Cada um tem o destino universal de fazer consigo mesmo o
modelo de mais uma estátua humana. E esta fabrica-se apenas com íntimo pessoal.
O nosso íntimo pessoal é inatingível por outrem. E é este o
fundamento de toda a humanidade, de toda a Arte e de toda a Religião. O nosso
íntimo pessoal é de ordem humana, estética e sagrada. Serve apenas o próprio. E
o seu único caminho. O melhor que se pode fazer em favor de qualquer é
ajudá-lo a entregar-se
a si mesmo. Com o seu íntimo pessoal cada um poderá estar em toda a parte,
sejam quais forem as condições sociais, as mais favoráveis e as mais adversas.
Sem ele, nem para fazer número se aproveita ninguém.
A individualidade e a personalidade são florescências desse
invisível do nosso ser a que chamamos o nosso íntimo. Tudo quanto de bom ou de
mau, de óptimo ou de péssimo exista em cada qual nasceu com ele e formou-se secretamente,
intimamente, a despeito de todo o aspecto que lhe venha do exterior, de toda a
educação e acção alheias.
O papel da sociedade é imediatamente mais evidente sobre
cada pessoa do que o atropelado movimento das gerações que a antecederam e lhe
determinaram o seu sangue, mas aquela não vale esta.

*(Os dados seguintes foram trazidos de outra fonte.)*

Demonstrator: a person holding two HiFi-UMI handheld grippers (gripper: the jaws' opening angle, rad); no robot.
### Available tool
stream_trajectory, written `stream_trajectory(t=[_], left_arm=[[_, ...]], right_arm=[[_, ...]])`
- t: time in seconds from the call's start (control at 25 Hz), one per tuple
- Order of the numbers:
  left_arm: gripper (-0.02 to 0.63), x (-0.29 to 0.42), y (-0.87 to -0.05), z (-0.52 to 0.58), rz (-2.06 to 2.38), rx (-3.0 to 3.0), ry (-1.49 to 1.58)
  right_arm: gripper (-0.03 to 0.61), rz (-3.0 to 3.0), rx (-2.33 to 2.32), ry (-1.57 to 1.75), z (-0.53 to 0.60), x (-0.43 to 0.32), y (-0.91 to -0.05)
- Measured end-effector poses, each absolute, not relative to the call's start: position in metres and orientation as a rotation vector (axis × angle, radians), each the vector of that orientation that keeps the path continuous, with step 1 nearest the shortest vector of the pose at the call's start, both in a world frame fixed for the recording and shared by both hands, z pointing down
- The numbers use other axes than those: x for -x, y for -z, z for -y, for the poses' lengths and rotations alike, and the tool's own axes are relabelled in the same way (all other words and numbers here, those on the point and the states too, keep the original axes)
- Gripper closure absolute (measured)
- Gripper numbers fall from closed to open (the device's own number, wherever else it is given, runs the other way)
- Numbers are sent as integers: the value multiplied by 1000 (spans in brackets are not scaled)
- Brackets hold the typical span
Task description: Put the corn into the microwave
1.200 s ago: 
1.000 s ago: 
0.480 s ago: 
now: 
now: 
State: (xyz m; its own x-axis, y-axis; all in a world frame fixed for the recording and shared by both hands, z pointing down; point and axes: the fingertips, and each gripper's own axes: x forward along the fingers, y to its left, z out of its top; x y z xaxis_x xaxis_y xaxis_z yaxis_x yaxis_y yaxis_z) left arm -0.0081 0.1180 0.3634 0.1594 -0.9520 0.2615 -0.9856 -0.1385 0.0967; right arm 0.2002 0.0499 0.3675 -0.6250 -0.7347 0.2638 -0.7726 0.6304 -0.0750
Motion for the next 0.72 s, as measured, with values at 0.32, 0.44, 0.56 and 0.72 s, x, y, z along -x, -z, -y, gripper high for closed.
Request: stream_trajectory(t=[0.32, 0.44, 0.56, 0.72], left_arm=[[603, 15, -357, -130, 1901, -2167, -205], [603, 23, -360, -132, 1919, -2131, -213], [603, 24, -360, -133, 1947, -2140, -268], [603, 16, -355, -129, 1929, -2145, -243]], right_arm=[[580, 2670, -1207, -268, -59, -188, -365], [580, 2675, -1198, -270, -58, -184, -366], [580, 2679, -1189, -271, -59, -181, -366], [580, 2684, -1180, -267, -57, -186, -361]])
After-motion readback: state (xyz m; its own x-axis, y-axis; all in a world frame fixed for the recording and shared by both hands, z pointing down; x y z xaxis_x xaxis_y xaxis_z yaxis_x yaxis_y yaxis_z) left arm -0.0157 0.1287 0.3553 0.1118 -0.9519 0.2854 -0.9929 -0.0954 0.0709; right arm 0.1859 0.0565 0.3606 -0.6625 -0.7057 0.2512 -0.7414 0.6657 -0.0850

Que uma pessoa tome a seu
cargo dirigir o próprio destino que lhe coube, é com ela. Que seja a sociedade
quem se proponha dirigi-lo, é ingenuidade. O mais que neste caso poderá a
sociedade é eliminar esse destino pessoal. A sociedade só tem que ver com
todos, não tem nada que cheirar com cada um!

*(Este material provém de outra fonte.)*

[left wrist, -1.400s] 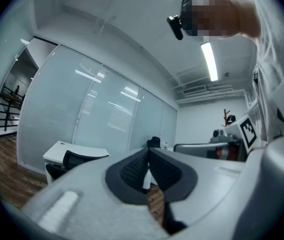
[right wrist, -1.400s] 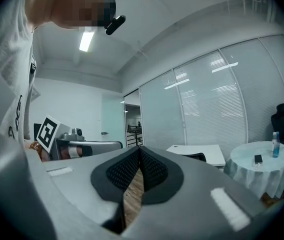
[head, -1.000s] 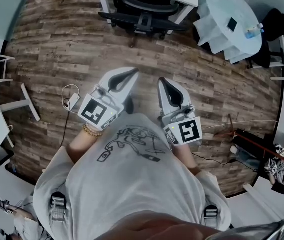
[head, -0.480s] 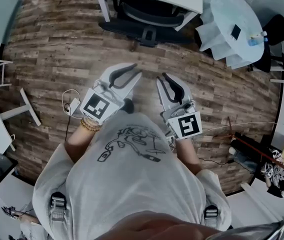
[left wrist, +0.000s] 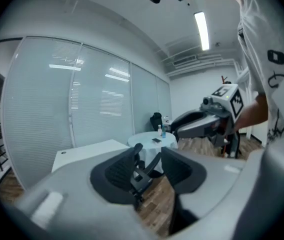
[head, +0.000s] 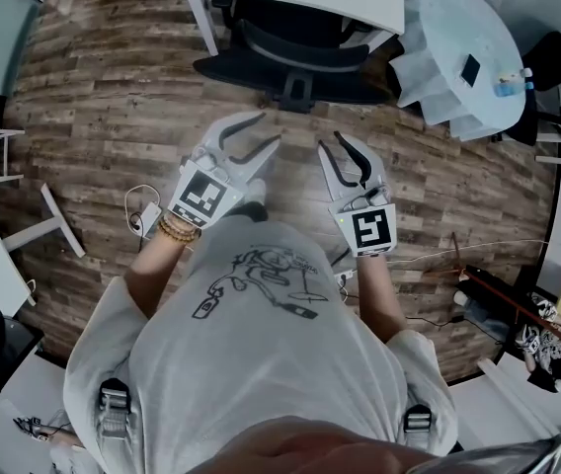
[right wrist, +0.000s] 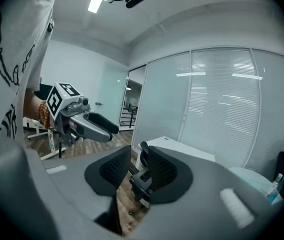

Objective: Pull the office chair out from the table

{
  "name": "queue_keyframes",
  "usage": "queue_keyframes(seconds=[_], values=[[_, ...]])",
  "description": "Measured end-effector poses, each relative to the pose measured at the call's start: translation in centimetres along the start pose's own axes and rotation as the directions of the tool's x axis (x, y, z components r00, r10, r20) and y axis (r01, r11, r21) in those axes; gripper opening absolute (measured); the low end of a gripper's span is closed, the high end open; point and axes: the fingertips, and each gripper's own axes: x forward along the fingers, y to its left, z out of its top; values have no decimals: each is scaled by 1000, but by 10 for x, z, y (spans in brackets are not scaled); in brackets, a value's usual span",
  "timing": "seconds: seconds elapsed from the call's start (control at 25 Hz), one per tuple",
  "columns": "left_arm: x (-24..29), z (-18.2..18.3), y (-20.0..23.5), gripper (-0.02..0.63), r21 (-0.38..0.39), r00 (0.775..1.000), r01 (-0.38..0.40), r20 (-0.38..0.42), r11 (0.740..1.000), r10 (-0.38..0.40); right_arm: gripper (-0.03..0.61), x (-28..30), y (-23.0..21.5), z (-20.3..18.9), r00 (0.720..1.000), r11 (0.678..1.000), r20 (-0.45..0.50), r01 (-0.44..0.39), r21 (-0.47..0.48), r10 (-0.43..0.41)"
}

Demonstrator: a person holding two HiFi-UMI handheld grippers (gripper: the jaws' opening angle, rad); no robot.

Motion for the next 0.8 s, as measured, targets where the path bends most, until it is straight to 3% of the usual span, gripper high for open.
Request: queue_keyframes(seconds=[0.12, 0.24, 0.4, 0.8], values=[[20, -25, 19, 178, 62, 998, 8, -59, 998, -4, 138, 19, -11, -25, 996, 997, -85, -17, -77, 10], [33, -51, 29, 236, 129, 991, 46, -130, 991, -29, 159, 34, -14, -42, 989, 985, -145, -45, -168, 20], [46, -82, 43, 247, 217, 974, 81, -224, 973, -31, 170, 52, -18, -64, 978, 963, -208, -85, -257, 31], [75, -141, 66, 271, 424, 900, 200, -436, 883, 5, 222, 86, -35, -132, 909, 864, -415, -235, -445, 34]])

Cada um nasce já bem ou mal educado. E depois de nascido bem
ou mal educado, tudo quanto se faça pode pouco para imediatamente. Vereis
gentes humildes, analfabetos, simples e perfeitamente bem educados, sabendo
medir as distâncias entre pessoas, sem se atrapalharem com as escalas sociais,
e perfeitamente uníssonos com o seu próprio caso pessoal. Vereis, por outra,
gentes de opinião, passados superiormente por cursos, e, uma vez na altura
oficial, não saberem distinguir pessoas de formigas, e outras vertigens dos
sítios altos, e, o que é pior, de costas voltadas para si mesmos como para o
diabo. Isto é, aquilo
em que eles poderiam merecer o nosso interesse é precisamente ao que eles voltaram
as costas!
O autor destas páginas também desenha e não sabe expressar
por palavras a extraordinária impressão que recebe sempre que copia o perfil de
qualquer pessoa. A natureza chega tão complexa às feições de cada um, que
somos forçados a não poder aceitar cada qual resumido ao lugar em que a
sociedade o põe. Através dos séculos, uma linha única e incessantemente seguida
acabou por tornar inimitável o perfil de cada um. Essa linha passa agora desde
o alto da testa até por baixo do queixo,
e às vezes lembra a de outros, mas é intransmissível.»